Resolve config secrets with op

Declare an exec secret provider that runs op read with an op://vault/item/field reference, then point any SecretRef-capable field at it:

{
  secrets: {
    providers: {
      onepassword_openai: {
        source: "exec",
        command: "/opt/homebrew/bin/op",
        allowSymlinkCommand: true, // required for Homebrew symlinked binaries
        trustedDirs: ["/opt/homebrew"],
        args: ["read", "op://Personal/OpenClaw QA API Key/password"],
        passEnv: ["HOME"],
        jsonOnly: false,
      },
    },
  },
  models: {
    providers: {
      openai: {
        baseUrl: "https://api.openai.com/v1",
        models: [{ id: "gpt-5", name: "gpt-5" }],
        apiKey: { source: "exec", provider: "onepassword_openai", id: "value" },
      },
    },
  },
}

How the pieces fit:

  • command must be an absolute path; trustedDirs marks its directory as trusted, and allowSymlinkCommand is needed because Homebrew installs op as a symlink.
  • args carries the op://vault/item/field reference verbatim.

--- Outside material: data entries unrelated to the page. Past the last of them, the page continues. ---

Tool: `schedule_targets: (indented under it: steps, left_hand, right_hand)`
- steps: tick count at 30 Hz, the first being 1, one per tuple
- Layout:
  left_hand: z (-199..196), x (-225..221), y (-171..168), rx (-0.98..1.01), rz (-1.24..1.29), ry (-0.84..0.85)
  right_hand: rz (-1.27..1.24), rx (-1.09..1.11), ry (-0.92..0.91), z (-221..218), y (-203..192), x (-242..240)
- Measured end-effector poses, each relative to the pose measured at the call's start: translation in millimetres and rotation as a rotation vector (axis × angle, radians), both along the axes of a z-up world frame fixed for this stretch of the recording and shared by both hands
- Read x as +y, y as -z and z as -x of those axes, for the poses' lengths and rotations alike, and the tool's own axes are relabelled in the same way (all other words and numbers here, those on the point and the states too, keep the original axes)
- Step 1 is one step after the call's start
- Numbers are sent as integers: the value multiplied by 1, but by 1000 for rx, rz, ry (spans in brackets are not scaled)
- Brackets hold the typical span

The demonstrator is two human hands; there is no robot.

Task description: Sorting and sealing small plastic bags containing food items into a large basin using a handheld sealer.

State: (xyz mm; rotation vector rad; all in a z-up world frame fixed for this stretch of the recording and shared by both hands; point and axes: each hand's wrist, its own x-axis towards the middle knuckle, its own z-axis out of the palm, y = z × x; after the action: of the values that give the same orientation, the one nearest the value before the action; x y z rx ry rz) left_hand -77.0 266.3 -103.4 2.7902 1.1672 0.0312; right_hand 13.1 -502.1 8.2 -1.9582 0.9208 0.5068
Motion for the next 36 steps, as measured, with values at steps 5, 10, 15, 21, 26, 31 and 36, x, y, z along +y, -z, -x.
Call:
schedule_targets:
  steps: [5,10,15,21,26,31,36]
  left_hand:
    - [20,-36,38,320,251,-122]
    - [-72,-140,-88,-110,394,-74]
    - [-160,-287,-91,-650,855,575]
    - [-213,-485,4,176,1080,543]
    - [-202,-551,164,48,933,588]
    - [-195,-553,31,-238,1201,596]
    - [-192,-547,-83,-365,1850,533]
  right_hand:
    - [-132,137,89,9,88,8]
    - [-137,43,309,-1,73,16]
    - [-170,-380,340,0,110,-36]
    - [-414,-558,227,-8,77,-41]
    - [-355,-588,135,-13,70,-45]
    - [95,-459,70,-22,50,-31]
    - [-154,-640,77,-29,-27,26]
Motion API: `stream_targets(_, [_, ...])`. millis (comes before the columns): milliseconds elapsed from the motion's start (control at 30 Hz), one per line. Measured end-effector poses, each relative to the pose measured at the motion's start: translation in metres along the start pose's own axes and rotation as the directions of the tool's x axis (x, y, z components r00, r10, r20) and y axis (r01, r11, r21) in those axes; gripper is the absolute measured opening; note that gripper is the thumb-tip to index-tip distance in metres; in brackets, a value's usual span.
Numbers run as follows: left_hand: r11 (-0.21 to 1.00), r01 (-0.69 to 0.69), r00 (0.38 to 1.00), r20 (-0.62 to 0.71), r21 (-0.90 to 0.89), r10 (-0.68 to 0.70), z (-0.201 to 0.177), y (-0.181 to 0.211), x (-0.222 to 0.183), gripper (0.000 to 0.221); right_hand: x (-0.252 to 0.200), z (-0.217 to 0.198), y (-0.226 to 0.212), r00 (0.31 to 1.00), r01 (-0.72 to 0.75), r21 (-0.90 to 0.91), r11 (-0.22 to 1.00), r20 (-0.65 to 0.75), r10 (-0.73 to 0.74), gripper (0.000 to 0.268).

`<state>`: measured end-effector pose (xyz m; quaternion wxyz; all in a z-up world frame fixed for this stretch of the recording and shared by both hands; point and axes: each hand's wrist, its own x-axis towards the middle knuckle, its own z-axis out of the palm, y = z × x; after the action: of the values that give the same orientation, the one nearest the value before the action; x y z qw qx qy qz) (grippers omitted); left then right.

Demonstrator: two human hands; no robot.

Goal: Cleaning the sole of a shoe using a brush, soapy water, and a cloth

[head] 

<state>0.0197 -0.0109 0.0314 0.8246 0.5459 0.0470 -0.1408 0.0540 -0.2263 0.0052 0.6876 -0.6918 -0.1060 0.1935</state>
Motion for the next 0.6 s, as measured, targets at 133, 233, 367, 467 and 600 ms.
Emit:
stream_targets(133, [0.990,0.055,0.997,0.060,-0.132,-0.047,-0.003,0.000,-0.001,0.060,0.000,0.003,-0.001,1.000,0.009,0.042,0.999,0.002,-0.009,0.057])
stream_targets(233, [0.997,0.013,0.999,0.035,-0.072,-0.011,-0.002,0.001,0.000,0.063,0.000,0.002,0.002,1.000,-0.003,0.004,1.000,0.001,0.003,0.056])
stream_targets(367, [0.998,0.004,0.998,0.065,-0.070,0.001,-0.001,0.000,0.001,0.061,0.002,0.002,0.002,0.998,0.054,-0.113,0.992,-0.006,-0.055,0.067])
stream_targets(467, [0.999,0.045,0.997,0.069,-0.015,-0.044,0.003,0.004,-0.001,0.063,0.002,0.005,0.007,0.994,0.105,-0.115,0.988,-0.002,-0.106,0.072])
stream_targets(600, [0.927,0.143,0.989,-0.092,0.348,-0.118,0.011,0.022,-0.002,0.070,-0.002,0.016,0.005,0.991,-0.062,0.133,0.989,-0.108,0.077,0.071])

OpenClaw does not parse the op:// scheme itself; the op binary resolves it.
  • passEnv forwards the listed variables from the Gateway environment. Desktop app integration needs HOME; service accounts also need OP_SERVICE_ACCOUNT_TOKEN present in the Gateway service environment (add it to passEnv, or set it via env only if you accept the token being readable in the config file).
  • For single-value output keep id: "value". With jsonOnly: true and a JSON payload, address fields with a JSON pointer id instead.
  • One provider entry per secret keeps references auditable; name providers after their consumer (onepassword_openai, onepassword_telegram).

See Gateway secrets for resolution order, caching, and failure semantics, and SecretRef Credential Surface for every field that accepts SecretRefs.

Service account setup for headless Gateways

  1. Create a service account in your 1Password account and grant it read access to only the vault items the Gateway needs.
  2. Provide OP_SERVICE_ACCOUNT_TOKEN to the Gateway service (launchd plist, systemd unit, or container env).
  3. Add "OP_SERVICE_ACCOUNT_TOKEN" to the provider passEnv list.
  4. Verify from the Gateway host environment: op whoami should print the service account without prompting.

Service account reads require the vault to be named explicitly in the op:// reference. Scope the account tightly; it is a bearer credential.

The 1password skill for agents

OpenClaw bundles a 1password skill that turns agents into competent op operators: it detects the available auth mode (service account, desktop app integration, or standalone sign-in), verifies access with op whoami before reading anything, and prefers op run / op inject over writing secret values to disk. The skill requires the op binary and offers a Homebrew install when it is missing.

Agents use it for their own workflows, for example reading a deploy token mid-task or injecting env vars into a command. It is independent of config secret resolution; the Gateway resolves SecretRefs without any skill involved.

Security notes

  • Secret values resolved through exec providers stay in Gateway memory; config snapshots and config.get responses redact SecretRef fields.
  • Never place secret values in openclaw.json, logs, or chat. Keep item names in config, values in 1Password.
  • The 1Password audit trail shows every service account read, which makes key rotation and incident review practical.

Troubleshooting

  • command not found or spawn errors: use the absolute op path and include its directory in trustedDirs.
  • op resolves but reads fail with symlink errors: set allowSymlinkCommand: true for Homebrew installs.
  • account is not signed in: for service accounts, confirm OP_SERVICE_ACCOUNT_TOKEN reaches the Gateway service and is listed in passEnv; for desktop integration, confirm the app is running and unlocked.
  • Slow first reads: raise timeoutMs on the provider; op cold starts can exceed strict timeouts on busy hosts.